Please repeat, exactly as they stand, the line containing "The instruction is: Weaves" and the lines after it through the final line of the listing below, minus pictures.

SOURCE DATA:
☆ ☆ ☆ ☆
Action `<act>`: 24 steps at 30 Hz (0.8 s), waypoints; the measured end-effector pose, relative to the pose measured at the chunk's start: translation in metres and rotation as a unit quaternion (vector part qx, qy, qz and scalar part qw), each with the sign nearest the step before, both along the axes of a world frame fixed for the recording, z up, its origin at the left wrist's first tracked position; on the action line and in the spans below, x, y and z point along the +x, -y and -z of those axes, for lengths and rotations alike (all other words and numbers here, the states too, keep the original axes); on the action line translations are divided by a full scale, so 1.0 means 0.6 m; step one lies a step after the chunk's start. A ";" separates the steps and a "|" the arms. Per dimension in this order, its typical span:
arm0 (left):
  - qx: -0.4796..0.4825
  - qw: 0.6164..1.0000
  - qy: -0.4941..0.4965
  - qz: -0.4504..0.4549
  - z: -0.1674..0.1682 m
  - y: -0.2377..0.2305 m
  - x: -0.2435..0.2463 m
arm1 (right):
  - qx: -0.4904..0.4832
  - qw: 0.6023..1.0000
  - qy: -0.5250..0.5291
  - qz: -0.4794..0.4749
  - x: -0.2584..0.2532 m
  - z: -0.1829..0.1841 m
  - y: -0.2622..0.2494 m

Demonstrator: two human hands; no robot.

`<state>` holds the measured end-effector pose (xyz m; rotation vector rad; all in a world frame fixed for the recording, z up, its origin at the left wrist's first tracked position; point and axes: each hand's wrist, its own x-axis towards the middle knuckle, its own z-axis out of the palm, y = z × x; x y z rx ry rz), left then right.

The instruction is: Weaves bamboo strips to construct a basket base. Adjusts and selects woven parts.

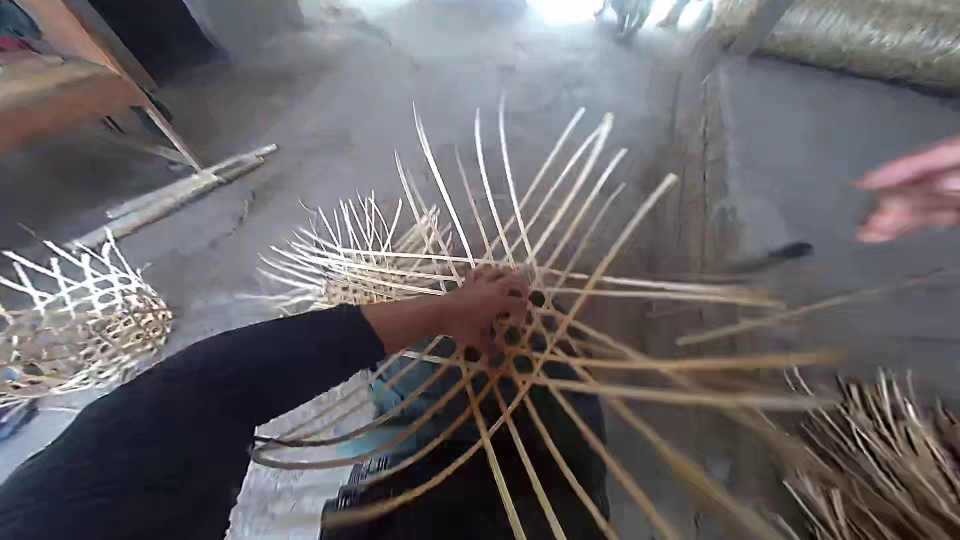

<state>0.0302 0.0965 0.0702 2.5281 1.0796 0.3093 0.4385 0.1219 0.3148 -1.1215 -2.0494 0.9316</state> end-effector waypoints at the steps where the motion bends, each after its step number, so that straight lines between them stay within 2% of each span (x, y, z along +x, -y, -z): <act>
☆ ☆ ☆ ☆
EXERCISE ANSWER:
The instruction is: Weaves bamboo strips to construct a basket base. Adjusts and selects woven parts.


<state>0.0302 0.0965 0.0702 2.5281 1.0796 0.3093 0.4385 0.1219 0.3148 -1.1215 -2.0494 0.9316</state> end-effector waypoints at the steps where the motion bends, each after its step number, so that straight lines between them stay within 2% of each span (x, y, z along +x, -y, -z): <act>

Output for this exercise is now complete.